My heart punches hard against my ribs. Too loud. Too fast.
“Stop,” I whisper, but neither of them even looks at me.
“You think she wants a boy hiding behind guitars and daydreams? A boy that only came back here because mommy is dying and he wants to cash in her insurance?” Jacob goes on. “Or a man who’d bleed before he ever let her go?”
Benny shoves out of the booth. Heads swivel. Forks hang over plates. The whole room exhales and holds it.
“Let’s take this outside.” Fury sits under Benny’s words, controlled but ready to break.
Across from him, I freeze. “No,” I whisper, but it’s too thin, too weak. Too late.
Jacob rises, slow as smoke curling from a fire. Every movement deliberate. A man not only unafraid of a fight, but hungry for one. He drains the last of his glass, wipes his mouth with the back of his hand, and drops two hundreds onto the table without even looking.
“You sure that’s what you want?” His gaze flicks to Benny, “Because once we step outside, the game’s over. No badge, no polite warning. Just me—and trust me, you don’t walk away from that.”
Adelaide clamps onto Benny’s arm; her nails bite into his skin. “Don’t,” she hisses. “He’s baiting you.” Constance is already moving, urgent and panicked. “You’ll get arrested, Benny.”
But Benny’s not listening. His eyes are locked on Jacob, unblinking, reckless. Like the rest of the world has fallen away.
“I’m not scared of you,” he spits.
Jacob’s laugh is quiet. Deadly. He tilts his head, a wolf scenting blood. “You should be.”
“Outside,” Benny growls. “We’re finishing this now.”
Constance edges toward the door anyway, muttering under her breath, “This is gonna get someone killed.”
Panic claws through my chest. “Don’t Jacob. Please—don’t do this.” I call after him.
But he doesn’t look at me. He moves slow, his boots echoing against the tile. When he pushes open the door, the bell above it jingles.
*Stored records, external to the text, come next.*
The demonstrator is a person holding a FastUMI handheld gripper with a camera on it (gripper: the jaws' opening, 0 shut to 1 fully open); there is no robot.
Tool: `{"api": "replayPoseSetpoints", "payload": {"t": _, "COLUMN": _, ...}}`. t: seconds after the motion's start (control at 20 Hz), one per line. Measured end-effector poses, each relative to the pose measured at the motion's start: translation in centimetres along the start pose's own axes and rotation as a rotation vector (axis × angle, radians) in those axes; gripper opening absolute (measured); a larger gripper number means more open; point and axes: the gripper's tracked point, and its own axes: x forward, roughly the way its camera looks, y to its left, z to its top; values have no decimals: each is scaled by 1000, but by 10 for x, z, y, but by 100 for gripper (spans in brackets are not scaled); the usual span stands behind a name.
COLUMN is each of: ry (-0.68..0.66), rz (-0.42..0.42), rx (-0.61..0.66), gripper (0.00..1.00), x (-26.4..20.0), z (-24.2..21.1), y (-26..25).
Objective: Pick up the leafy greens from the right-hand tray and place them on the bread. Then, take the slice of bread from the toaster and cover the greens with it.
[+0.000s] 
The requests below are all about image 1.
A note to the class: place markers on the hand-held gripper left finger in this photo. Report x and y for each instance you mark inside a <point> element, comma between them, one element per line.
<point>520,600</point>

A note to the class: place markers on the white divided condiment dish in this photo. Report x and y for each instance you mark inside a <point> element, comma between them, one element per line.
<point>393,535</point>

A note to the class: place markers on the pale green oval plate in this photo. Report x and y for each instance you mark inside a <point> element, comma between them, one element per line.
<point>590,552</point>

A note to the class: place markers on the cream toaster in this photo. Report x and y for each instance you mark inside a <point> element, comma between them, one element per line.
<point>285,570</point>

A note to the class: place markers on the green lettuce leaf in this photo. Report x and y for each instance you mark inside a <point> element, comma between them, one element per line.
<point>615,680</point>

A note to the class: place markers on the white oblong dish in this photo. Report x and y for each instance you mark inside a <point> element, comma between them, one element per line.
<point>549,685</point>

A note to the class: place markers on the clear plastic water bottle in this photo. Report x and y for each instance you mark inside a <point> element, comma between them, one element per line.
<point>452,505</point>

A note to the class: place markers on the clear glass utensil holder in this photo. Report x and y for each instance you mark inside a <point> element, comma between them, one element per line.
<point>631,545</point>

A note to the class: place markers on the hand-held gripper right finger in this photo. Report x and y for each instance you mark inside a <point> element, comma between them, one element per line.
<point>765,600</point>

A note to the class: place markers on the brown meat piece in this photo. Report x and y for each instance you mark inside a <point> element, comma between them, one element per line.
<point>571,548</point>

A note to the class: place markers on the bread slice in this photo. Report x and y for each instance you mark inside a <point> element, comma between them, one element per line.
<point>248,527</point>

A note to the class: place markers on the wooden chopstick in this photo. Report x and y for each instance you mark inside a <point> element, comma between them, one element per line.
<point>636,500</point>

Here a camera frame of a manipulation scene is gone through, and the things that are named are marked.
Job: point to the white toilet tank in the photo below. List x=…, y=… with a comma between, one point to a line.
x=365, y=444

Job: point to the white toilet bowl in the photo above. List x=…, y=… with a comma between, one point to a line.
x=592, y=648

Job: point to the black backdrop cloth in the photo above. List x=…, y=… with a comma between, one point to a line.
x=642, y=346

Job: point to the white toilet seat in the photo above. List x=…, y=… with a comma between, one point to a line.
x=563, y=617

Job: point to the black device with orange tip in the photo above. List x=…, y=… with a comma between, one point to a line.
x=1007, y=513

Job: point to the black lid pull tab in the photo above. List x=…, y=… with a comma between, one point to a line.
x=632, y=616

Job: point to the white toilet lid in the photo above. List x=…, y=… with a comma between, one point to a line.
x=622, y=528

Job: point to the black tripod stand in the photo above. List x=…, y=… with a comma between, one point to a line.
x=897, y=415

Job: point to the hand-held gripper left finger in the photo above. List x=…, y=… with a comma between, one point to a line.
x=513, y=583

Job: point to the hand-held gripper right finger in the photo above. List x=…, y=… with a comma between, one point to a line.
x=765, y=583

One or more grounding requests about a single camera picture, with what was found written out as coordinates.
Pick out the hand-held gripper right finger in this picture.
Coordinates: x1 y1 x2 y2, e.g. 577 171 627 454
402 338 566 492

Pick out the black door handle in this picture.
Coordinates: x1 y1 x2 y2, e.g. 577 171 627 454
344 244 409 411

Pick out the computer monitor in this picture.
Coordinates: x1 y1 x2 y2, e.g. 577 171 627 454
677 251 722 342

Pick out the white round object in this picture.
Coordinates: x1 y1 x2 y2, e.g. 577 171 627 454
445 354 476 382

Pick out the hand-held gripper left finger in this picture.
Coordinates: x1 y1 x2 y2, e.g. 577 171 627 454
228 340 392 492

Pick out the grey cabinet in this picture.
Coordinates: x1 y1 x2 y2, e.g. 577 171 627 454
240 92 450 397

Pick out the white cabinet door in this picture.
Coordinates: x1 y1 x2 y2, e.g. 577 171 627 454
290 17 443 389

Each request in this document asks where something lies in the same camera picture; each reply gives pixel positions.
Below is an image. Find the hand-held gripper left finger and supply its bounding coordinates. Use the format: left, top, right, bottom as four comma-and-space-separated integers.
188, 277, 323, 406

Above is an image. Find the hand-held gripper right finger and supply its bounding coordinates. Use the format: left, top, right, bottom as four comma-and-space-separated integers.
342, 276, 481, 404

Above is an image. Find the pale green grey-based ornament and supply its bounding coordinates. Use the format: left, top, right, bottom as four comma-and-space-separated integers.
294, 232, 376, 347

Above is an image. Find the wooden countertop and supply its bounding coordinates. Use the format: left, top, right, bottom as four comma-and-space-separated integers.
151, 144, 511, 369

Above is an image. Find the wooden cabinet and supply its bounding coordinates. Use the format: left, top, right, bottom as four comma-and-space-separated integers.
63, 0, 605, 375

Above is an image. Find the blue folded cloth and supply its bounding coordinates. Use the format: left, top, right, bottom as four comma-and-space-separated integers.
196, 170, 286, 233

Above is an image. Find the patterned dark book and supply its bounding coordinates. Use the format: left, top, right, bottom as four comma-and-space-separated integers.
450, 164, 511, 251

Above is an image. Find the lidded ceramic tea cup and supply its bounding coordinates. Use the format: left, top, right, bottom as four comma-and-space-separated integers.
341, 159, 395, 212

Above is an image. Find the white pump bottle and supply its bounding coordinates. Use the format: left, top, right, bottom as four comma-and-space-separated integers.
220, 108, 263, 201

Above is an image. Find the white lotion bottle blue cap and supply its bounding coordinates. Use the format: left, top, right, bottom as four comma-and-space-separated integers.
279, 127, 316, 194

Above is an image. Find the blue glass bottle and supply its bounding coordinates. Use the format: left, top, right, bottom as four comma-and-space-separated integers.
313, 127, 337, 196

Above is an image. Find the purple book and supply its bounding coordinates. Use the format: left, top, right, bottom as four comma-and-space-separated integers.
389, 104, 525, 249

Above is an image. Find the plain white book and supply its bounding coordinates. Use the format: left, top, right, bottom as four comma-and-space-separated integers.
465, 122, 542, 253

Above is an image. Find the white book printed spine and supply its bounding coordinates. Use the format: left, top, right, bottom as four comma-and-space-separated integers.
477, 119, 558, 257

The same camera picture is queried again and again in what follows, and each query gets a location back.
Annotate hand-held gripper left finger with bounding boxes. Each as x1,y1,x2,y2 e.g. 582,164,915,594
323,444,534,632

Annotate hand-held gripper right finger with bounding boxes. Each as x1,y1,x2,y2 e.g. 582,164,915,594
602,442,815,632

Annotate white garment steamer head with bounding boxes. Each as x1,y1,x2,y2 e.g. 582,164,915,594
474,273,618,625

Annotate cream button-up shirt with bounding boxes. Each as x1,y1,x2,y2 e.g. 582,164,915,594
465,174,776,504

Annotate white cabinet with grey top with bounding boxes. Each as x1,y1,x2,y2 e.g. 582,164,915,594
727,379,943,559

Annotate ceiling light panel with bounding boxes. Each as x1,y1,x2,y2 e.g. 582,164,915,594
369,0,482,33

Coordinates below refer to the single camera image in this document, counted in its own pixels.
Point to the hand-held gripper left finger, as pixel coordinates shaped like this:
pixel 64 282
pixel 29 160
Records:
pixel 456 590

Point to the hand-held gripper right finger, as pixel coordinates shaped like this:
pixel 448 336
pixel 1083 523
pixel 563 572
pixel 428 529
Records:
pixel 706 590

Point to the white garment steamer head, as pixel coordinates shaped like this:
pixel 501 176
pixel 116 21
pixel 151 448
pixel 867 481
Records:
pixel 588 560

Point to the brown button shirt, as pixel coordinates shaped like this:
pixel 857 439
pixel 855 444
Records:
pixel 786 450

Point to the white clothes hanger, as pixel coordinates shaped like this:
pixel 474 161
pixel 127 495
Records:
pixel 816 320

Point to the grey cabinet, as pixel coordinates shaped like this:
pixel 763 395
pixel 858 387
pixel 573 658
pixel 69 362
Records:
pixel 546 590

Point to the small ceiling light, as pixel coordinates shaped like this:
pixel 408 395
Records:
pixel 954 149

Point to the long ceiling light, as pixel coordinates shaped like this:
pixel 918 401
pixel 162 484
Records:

We spill into the gravel lot behind the restaurant. The air is thick and hot, buzzing with cicadas, tainted with oil and dust. My lungs can’t seem to hold enough of it. Jacob stops dead center, then reaches to unclip his badge from his belt. The metallic snap is too loud in the quiet. He doesn’t look at me when he tosses it, but his aim is perfect. It slaps against my chest, heavier than it should be. I clutch it in both hands, breath stuttering.
“I ain’t the sheriff right now,” he says, voice low, dark. “I’m the devil. And you just invited him out to play.”
From his pocket, he pulls his sunglasses and slides them on, as casual as if he’s stepping out for a smoke. He places a cigarette in his mouth and lights it before gesturing for Benny to come at him.
Benny’s look is feral, he appears even bigger out here, broader, like the night itself is wrapping around him. He lunges, swings with everything he has, a blow that could flatten most men.
But Jacob isn’t most men.
He shifts aside like it’s nothing—like Benny’s charging through molasses. His fist lashes out once, clean and vicious, landing square against Benny’s throat. The sound is muffled, wrong. Benny collapses instantly, choking on air that won’t come. He hits the gravel hard, hands clawing at his neck, legs kicking.
Adelaide gasps, covering her mouth. Constance curses under her breath, frozen on the spot. And Jacob? Jacob laughs and takes a drag of his cigarette.
He drops to one knee, planting it against Benny’s chest, pinninghim like a lion pressing down on prey. He leans there, unhurried, and finally turns his head toward us.
That smile—God, help me—it’s pure violence dressed up as charm.
My stomach twists with guilt, pity burning hot for Benny sprawled beneath him. But at the same time—shame coils through me, pungent and unbearable—because my pulse is racing for an entirely different reason. Because watching Jacob dismantle a giant of a man with one effortless strike lights up something dark inside me.
Something that feels too much like desire.